* _Your instructions_: Which lines run from the line with "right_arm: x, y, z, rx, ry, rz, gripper" through the line with "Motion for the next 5" in the entries below? Print them exactly, both ends included, and nothing more.

───── Entries provided

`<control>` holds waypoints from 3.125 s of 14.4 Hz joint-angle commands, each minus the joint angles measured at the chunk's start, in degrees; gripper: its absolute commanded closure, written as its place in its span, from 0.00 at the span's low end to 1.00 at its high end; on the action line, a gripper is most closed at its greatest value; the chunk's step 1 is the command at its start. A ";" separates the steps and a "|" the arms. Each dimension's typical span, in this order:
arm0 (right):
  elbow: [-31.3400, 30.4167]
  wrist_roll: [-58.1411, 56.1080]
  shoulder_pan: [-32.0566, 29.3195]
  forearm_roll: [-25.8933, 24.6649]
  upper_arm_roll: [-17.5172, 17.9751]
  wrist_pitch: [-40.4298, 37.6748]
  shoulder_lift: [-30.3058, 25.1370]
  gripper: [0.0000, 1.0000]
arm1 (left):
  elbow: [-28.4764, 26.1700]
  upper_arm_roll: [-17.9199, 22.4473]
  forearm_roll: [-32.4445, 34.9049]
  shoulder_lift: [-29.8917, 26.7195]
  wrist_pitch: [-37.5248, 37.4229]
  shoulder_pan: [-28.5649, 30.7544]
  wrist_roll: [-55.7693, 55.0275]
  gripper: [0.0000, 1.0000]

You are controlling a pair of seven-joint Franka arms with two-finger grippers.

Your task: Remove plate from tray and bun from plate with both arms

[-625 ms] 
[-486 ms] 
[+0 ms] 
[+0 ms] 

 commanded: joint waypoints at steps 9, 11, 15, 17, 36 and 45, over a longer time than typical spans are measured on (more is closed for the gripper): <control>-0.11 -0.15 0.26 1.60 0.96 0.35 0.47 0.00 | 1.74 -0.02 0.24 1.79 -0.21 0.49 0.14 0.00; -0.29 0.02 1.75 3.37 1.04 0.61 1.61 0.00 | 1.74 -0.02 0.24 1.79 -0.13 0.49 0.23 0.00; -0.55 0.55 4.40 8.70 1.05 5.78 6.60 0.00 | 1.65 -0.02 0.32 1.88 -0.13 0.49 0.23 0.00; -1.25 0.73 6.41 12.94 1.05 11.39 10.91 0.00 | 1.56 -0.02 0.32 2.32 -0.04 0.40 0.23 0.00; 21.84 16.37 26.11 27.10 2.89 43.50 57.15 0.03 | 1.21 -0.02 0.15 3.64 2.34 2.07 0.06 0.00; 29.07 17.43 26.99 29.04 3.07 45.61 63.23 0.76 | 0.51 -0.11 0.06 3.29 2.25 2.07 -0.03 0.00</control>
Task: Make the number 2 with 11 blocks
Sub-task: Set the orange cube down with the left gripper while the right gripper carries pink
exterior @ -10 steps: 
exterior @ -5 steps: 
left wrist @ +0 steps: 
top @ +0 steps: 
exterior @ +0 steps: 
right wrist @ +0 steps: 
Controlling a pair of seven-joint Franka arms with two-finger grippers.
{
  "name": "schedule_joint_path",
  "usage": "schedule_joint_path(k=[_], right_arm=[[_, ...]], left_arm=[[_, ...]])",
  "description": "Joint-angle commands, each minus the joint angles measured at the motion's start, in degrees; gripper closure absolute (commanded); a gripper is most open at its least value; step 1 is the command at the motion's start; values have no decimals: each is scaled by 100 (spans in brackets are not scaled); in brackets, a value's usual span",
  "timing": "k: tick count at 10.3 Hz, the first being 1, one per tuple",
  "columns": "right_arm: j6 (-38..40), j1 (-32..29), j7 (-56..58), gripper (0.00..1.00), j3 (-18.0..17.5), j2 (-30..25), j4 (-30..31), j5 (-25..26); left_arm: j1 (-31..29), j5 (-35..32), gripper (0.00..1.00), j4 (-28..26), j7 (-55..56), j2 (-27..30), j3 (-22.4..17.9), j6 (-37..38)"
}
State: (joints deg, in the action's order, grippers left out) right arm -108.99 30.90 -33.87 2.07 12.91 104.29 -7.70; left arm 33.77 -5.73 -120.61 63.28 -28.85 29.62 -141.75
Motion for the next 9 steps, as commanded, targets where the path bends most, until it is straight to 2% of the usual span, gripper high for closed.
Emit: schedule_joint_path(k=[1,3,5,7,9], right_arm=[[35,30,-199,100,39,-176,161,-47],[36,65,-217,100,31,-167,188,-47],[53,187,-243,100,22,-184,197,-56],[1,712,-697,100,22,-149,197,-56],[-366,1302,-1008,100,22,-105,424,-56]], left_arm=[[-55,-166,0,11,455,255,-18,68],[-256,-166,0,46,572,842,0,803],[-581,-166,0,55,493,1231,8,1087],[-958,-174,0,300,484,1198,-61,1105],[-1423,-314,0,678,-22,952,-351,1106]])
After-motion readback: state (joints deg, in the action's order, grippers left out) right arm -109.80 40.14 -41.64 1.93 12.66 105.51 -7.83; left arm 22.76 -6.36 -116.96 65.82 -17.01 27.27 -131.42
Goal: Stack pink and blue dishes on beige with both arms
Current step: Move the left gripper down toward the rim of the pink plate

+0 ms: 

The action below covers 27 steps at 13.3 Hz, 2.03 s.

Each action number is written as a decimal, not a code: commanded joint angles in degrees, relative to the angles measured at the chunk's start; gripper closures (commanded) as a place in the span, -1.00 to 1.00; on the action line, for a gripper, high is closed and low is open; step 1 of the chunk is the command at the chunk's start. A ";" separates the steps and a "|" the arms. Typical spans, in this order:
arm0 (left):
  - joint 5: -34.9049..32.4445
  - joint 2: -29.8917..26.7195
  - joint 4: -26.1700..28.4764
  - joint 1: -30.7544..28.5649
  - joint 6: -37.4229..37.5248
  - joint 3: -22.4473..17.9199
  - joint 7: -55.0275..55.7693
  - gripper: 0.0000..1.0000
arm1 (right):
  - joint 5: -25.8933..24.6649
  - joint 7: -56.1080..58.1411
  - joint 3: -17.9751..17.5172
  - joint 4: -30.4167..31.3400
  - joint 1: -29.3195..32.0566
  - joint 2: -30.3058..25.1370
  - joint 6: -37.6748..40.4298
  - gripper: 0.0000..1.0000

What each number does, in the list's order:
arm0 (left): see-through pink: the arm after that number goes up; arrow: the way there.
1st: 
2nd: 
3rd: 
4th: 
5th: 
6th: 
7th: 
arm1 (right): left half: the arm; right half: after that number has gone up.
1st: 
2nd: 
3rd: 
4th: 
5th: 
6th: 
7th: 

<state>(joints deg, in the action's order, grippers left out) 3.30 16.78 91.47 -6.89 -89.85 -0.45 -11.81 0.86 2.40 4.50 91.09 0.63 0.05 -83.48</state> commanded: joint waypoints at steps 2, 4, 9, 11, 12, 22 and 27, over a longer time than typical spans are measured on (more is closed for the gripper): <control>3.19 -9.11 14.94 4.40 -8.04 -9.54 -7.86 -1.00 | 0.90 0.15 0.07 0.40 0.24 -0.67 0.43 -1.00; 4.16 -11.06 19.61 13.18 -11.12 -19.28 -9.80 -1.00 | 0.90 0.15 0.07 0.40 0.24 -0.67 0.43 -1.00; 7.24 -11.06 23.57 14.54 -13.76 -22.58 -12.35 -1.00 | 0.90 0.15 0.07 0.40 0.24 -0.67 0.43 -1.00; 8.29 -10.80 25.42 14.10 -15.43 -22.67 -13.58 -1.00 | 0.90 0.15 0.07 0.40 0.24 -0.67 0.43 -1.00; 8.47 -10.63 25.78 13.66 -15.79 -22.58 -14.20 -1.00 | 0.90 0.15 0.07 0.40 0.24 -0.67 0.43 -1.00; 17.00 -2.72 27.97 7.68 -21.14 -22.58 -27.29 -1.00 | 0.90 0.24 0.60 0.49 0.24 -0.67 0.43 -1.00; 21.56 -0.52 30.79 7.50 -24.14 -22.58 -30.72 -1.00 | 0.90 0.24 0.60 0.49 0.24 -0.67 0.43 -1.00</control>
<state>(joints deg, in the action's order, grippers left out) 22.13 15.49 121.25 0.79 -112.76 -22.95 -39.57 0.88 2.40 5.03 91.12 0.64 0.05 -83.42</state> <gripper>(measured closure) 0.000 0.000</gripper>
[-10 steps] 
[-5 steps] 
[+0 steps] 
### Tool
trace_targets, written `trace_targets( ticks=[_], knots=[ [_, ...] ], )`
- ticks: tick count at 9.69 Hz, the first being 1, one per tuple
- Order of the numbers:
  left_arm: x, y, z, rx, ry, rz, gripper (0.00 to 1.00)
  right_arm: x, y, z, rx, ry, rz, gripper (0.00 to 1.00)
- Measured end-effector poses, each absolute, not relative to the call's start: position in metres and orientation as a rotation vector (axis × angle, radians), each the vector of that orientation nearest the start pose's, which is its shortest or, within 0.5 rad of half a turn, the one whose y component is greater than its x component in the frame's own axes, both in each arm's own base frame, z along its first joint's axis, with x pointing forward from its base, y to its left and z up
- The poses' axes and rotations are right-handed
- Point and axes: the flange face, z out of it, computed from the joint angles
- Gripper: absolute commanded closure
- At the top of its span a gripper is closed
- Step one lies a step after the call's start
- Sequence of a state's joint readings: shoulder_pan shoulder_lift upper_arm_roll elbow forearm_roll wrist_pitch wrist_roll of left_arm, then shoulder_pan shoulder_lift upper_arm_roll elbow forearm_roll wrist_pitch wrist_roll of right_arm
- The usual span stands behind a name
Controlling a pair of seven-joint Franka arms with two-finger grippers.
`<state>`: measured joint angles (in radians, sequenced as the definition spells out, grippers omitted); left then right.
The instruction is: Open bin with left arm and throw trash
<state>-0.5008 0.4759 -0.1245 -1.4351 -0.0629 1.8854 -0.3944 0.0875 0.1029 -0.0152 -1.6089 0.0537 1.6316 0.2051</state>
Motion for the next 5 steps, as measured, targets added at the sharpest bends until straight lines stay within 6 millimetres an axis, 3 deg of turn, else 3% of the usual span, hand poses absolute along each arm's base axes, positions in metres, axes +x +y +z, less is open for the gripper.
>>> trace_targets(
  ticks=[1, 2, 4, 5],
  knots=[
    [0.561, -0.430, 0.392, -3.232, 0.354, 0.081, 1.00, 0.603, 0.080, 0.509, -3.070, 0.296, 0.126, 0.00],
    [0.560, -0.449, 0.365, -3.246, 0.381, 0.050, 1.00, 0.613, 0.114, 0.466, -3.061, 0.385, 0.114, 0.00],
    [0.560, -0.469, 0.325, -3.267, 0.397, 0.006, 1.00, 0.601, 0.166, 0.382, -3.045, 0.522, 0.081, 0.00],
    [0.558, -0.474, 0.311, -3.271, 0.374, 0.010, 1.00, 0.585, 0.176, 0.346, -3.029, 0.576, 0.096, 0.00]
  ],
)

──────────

* _Task output_:
  right_arm: x, y, z, rx, ry, rz, gripper (0.00 to 1.00)
- Measured end-effector poses, each absolute, not relative to the call's start: position in metres and orientation as a rotation vector (axis × angle, radians), each the vector of that orientation nearest the start pose's, which is its shortest or, within 0.5 rad of half a turn, the one whose y component is greater than its x component in the frame's own axes, both in each arm's own base frame, z along its first joint's axis, with x pointing forward from its base, y to its left and z up
- The poses' axes and rotations are right-handed
- Point and axes: the flange face, z out of it, computed from the joint angles
- Gripper: absolute commanded closure
- At the top of its span a gripper is closed
- Step one lies a step after the call's start
- Sequence of a state's joint readings: shoulder_pan shoulder_lift upper_arm_roll elbow forearm_roll wrist_pitch wrist_roll of left_arm, then shoulder_pan shoulder_lift upper_arm_roll elbow forearm_roll wrist_pitch wrist_roll of right_arm
- The usual span stands behind a name
Controlling a pair of seven-joint Franka arms with two-finger grippers.
`<state>`: measured joint angles (in radians, sequenced as the definition spells out, grippers omitted); left then right.
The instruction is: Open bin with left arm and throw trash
<state>-0.5008 0.4759 -0.1245 -1.4351 -0.0629 1.8854 -0.3944 0.0875 0.1029 -0.0152 -1.6089 0.0537 1.6316 0.2051</state>
Motion for the next 5 steps, as measured, targets added at the sharpest bends until straight lines stay within 6 millimetres an axis, 3 deg of turn, else 3% of the usual span, hand poses absolute along each arm's base axes, positions in metres, axes +x +y +z, less is open for the gripper.

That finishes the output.